Une « préférence culturelle » assumée en faveur du christianisme

Car Julien Aubert est si soucieux de la permanence de cette culture française qu’il propose également de dépasser la loi de 1905 en ce qui concerne le christianisme… mais dans un sens inverse à celui adopté pour l’islam, nettement plus compatissant. Ici, le cadre de LR propose tout bonnement de réécrire le premier article de la Constitution de 1958. Il souhaite en effet écrire que la République, « indivisible, laïque, démocratique et sociale » respecte « toutes les croyances »... en ajoutant : « dans la limite de la préservation de son propre patrimoine et immatériel, de ses traditions et pratiques régionales et de sa coutume nationale ». Dans la pratique, cet « accommodement raisonnable » ouvrirait par exemple la voie à l’installation de crèches chrétiennes dans les mairies. Pratique qui, pour l’élu originaire de Provence, « relève de la culture et non du culte ». Pour Julien Aubert, « la question de la société ne faisait pas débat en 1905 car la France était fortement christianisée ». Or d’après lui, cette époque où « même des anticléricaux notoires ou des socialistes adversaires de l’Eglise partageaient un fond culturel chrétien » est révolue.
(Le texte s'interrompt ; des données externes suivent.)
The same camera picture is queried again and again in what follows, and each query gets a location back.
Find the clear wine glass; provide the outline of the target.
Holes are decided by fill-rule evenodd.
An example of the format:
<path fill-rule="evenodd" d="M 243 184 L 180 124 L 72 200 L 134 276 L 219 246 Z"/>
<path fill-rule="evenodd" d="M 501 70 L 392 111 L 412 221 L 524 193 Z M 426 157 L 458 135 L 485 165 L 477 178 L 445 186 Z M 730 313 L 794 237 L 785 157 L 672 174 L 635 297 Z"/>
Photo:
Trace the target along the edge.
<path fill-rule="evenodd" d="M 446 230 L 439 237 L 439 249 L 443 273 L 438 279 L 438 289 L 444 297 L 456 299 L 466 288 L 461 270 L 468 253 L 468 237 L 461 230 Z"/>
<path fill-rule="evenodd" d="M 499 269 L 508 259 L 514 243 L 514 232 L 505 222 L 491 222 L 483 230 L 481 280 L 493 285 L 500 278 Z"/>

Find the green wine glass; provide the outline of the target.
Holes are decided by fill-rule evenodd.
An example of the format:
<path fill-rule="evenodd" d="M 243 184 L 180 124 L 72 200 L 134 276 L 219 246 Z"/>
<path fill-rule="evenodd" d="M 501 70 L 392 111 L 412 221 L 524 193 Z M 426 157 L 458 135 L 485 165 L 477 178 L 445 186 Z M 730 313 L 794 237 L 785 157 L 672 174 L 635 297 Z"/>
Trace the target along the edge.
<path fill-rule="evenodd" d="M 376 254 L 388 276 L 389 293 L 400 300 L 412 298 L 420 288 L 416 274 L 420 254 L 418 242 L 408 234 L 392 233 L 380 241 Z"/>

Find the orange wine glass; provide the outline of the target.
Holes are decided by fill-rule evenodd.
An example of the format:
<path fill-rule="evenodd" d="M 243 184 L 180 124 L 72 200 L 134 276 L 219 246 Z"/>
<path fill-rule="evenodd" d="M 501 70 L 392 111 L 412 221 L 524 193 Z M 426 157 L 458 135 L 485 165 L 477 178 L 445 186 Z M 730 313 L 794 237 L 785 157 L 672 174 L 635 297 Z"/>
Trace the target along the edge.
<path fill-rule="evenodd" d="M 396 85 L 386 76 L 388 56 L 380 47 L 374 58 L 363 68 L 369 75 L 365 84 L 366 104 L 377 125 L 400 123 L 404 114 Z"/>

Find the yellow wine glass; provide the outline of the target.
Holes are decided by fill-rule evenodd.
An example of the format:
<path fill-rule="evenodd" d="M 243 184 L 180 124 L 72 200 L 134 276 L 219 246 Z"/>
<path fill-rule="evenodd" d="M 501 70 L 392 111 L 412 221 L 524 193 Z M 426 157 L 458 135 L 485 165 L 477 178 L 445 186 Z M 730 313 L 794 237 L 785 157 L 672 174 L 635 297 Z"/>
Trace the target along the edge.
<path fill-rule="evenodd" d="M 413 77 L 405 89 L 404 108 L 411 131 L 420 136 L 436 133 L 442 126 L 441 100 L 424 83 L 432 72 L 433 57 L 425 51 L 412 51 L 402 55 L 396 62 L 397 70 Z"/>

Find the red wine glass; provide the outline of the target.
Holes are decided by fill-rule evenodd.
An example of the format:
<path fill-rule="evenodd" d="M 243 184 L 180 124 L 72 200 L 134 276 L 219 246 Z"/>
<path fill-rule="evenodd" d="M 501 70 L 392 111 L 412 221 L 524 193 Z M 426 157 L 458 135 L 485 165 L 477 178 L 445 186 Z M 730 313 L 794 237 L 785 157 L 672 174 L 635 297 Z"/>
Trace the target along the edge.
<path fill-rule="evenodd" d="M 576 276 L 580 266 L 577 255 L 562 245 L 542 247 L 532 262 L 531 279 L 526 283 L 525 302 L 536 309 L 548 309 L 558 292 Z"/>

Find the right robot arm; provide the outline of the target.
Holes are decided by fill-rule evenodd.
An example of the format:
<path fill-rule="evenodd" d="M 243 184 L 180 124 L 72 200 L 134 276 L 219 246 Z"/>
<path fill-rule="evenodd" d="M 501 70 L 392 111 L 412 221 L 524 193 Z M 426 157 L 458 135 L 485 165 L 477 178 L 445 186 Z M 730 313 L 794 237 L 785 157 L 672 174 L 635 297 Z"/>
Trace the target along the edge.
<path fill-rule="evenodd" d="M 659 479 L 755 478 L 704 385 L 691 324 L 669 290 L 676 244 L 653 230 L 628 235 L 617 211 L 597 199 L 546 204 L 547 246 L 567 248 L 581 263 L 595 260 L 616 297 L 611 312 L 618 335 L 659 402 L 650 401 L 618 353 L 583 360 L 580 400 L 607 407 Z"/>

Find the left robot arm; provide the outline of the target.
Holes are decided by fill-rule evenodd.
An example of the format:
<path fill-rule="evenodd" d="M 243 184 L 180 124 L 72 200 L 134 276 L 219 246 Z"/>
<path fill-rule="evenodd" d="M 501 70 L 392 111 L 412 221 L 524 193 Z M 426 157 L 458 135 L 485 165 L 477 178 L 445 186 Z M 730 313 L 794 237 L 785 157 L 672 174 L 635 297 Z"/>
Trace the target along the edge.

L’affaissement du catholicisme inquiète le député, qui décrit une « inquiétude face à une perte de sens, une déperdition de la coutume ». Ainsi, s’émeut-il, on rebaptise les vacances de Noël en « vacances de fin d’année » et les pompiers ne peuvent plus fêter la sainte-Barbe en toute tranquillité.

Conclusion, pour le député du Vaucluse : il faut avoir « une politique de préférence culturelle », en « posant un principe clair : toutes les croyances sont traitées sur un même pied d’équité par la République, mais pas toutes les cultures ». Le livret va jusqu’à recommander de « systématiquement donner la priorité aux us et coutumes issus de la culture nationale : judéo-chrétienne, de droit latin et de philosophie grecque ». Les musulmans sont quant à eux invités à pratiquer leur religion librement, mais à accepter que leur culture « cède le pas à la culture nationale du pays d’accueil », ce qui faciliterait in fine leur intégration. A toutes fins utiles, on rappellera tout de même que l’installation de crèches de la Nativité dans les mairies, qui fait l’objet d’un débat entre juges, n’a rien d’une tradition millénaire : une des plus anciennes, érigée à La-Roche-sur-Yon en Vendée date de… 1989. Mais à droite, certaines poussées identitaires semblent mieux acceptées que d’autres.